Recreation user data from the City’s software was imported into the CRM with the intent of minimizing the need for property owners to re-enter their address information as part of the Vacant Unit Tax declaration portal. During the data transfer process some data became misaligned between the old and new database resulting in a potential mismatch between property owners’ email address and the respective property address. Once the city became aware of the address data mismatch on February 25, 2025 the City worked quickly to ensure the address data was purged (deleted) from the new system.

Upon further review this breach was identified as an internal unauthorized use. Personal information and data collected for one purpose, in this case users registering for recreation-related programs, cannot be used for another unrelated purpose by the City unless that intended usage is disclosed in the original Notice of Collection. A Notice of Collection defines how the information collected will be used by the City.

It is considered an unauthorized use of data breach because the original Notice of Collection only indicated the data could be used for recreation purposes and the City used it for another purpose. 

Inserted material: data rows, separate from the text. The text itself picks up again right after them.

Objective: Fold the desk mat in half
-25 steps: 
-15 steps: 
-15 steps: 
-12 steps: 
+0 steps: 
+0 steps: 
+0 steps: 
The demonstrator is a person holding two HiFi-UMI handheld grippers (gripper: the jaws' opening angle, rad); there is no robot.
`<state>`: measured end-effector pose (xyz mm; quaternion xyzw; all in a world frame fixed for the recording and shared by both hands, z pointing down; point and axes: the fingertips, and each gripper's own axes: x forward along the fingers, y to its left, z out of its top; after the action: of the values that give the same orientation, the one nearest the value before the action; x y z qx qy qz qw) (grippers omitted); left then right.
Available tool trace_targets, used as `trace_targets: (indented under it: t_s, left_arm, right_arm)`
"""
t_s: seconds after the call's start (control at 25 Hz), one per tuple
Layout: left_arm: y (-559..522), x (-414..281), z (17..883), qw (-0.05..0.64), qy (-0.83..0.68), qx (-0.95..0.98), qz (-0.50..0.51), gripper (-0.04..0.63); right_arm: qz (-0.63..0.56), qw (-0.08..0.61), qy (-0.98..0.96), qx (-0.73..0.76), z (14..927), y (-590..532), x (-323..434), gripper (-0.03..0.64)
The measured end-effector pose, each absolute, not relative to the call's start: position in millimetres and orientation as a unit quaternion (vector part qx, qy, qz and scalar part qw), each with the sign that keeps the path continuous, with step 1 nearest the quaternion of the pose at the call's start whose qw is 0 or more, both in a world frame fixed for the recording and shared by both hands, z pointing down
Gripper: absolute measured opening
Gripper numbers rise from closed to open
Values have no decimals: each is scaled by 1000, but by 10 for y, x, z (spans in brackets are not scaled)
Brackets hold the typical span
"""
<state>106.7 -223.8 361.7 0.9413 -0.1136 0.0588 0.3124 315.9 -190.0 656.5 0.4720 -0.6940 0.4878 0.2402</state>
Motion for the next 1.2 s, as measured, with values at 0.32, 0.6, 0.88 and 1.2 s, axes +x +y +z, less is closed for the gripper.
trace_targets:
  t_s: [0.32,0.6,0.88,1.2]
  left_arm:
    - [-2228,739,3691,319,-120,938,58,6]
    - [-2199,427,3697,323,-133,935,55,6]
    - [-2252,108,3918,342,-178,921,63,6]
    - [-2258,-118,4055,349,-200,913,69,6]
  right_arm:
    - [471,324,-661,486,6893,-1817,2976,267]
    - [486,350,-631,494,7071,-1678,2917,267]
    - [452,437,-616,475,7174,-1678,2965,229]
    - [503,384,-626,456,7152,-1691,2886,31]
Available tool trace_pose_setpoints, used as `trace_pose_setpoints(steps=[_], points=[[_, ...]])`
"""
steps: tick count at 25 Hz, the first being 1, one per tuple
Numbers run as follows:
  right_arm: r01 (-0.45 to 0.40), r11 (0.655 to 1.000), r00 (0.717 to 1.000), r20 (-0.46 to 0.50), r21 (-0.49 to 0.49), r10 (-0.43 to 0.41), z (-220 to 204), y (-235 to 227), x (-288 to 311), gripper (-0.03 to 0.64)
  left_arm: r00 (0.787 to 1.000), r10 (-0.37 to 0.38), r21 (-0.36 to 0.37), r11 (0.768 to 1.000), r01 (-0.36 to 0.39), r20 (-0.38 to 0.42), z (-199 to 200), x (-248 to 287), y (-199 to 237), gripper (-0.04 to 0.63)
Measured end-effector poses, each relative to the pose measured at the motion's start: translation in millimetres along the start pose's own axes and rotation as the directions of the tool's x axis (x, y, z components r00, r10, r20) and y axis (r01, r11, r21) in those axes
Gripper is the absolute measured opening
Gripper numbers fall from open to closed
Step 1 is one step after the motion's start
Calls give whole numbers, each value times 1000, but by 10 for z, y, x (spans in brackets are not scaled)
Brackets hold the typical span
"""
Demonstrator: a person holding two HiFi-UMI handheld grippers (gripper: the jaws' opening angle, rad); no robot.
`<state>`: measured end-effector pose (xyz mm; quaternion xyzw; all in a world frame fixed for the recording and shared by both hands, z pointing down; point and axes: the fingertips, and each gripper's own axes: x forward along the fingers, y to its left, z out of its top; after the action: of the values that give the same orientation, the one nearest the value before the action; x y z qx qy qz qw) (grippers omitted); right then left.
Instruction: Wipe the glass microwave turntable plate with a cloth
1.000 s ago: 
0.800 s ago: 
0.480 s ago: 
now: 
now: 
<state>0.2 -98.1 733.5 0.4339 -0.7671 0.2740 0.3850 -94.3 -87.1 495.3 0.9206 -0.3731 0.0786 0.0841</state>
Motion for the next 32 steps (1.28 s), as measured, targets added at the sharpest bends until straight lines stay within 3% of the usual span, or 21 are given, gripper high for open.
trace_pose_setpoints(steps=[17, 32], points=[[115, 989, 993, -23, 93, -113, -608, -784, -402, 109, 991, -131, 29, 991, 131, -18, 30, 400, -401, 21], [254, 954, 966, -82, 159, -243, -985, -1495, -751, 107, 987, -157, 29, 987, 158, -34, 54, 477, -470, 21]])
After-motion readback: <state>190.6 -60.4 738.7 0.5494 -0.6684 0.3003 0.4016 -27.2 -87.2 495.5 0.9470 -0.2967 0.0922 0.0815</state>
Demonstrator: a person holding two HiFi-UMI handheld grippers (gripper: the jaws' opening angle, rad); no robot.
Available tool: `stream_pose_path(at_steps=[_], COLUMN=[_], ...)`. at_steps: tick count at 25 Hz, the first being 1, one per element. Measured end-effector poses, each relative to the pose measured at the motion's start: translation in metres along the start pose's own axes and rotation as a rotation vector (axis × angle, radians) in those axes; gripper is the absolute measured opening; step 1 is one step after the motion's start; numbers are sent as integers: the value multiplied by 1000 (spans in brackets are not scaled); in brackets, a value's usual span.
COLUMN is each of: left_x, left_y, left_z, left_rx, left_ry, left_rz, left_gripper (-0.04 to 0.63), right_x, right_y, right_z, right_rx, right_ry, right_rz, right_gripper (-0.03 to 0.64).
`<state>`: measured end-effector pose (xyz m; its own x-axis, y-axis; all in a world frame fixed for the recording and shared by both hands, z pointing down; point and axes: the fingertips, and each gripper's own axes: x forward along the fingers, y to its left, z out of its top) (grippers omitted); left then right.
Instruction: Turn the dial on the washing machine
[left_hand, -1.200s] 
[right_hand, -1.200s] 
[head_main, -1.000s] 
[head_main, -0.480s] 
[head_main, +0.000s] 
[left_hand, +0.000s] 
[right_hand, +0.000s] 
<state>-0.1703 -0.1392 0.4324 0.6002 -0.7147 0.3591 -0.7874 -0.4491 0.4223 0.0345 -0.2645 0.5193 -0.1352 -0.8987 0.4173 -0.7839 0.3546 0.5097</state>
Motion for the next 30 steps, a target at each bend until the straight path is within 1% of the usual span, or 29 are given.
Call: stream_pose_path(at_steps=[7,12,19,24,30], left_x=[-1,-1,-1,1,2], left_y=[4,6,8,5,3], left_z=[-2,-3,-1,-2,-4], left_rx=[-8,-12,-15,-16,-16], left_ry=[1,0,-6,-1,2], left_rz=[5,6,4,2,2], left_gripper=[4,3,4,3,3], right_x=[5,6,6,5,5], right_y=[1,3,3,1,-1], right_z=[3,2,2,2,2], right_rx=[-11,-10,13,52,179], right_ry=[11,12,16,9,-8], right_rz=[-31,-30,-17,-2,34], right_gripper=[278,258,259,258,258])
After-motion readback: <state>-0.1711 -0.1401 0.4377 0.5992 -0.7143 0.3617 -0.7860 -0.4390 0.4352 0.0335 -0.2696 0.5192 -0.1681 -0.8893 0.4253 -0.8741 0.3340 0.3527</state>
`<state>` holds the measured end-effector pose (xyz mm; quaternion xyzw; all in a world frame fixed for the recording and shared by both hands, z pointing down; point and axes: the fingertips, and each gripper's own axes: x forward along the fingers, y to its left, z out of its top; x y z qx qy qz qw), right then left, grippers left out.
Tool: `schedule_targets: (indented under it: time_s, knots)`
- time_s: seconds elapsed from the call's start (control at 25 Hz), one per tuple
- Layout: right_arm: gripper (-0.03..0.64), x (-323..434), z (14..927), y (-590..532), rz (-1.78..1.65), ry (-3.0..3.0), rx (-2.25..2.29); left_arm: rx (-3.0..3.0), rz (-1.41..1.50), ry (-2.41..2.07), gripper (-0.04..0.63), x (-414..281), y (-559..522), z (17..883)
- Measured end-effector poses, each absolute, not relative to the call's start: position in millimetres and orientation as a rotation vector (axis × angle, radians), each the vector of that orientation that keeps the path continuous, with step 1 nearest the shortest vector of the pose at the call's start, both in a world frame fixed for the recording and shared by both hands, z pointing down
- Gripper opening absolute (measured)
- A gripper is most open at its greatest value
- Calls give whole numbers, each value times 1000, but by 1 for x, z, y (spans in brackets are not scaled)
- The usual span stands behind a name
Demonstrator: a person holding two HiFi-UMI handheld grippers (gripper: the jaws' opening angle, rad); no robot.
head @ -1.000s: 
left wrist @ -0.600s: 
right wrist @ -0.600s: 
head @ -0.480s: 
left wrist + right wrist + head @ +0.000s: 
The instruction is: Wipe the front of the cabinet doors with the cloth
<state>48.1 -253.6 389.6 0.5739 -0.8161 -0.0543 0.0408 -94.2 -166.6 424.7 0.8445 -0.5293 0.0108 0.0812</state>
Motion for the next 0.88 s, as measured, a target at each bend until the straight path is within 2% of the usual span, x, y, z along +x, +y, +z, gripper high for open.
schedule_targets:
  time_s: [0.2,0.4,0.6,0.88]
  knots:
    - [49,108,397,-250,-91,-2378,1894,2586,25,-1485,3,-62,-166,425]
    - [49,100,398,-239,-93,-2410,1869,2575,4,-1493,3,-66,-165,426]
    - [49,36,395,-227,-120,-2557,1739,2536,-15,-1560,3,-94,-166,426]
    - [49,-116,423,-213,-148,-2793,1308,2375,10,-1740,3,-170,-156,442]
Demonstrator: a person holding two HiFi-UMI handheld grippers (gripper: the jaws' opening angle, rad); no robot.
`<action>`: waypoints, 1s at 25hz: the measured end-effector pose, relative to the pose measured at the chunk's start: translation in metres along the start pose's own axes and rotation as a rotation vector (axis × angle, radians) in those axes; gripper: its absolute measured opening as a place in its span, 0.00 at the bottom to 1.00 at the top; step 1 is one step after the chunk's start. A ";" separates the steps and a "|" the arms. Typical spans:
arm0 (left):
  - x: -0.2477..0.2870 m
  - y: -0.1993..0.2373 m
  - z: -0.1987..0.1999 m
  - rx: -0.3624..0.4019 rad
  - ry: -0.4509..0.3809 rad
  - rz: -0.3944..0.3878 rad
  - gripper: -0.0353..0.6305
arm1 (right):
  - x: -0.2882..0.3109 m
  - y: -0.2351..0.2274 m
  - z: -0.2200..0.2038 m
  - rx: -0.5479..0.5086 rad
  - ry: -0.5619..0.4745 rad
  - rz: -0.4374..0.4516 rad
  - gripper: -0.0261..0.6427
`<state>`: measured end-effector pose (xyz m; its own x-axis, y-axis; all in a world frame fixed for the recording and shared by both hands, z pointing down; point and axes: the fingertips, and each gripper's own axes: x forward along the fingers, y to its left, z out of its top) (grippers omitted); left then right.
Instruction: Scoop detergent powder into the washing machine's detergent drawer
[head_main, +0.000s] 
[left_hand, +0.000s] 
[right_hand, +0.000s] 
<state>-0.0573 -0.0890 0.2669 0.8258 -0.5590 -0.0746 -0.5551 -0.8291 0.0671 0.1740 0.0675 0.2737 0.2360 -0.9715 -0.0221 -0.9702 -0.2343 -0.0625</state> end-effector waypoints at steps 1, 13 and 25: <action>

Under the Municipal Freedom of Information and Protection of Privacy Act (MFIPPA), subject to specific exceptions, organizations can only use the data they collect for the purpose for which it was collected in the notice of collection. No financial data was involved in the data transfer, and no personally identifiable information was shared in the public domain.

How You Might be Affected

A limited number of internal staff accessed 133,744 records as part of the information/data transfer process, and to date, 105,979 have been deleted. If you are the main contact on a family account with the Recreation Division and registered for a program, rented a facility, or purchased a membership between Fall 2017 and March 15, 2024, your information may have been accessed internally by the limited staff when the data transfer occurred between the Recreation and Vacant Unit Tax solutions.  

The undeleted records represent those that residents would have either requested updates to or made updates to their address information directly. An example would be a resident who updated their address, email, or phone number by speaking to a Customer Service Rep as part of a City Service Request or via updating their information as part of the Vacant Unit Tax declaration process. These records have not been deleted as those residents have confirmed their contact information and provided consent to update it.

What the City is Doing 

The City has notified the Information and Privacy Commissioner of Ontario (IPC) of the internal authorized data use breach. Individuals have the right to file a complaint with the Information and Privacy Commissioner of Ontario IPC about their personal information through the following website www.ipc.on.ca/en/resources/information-individuals. While individuals are welcome to file a complaint, it is not required.

The City, in coordination with the City’s Privacy Office, has reviewed its current processes, conducted staff awareness and education and is creating a new process to ensure that there are access and use controls when disclosing datasets between internal program areas.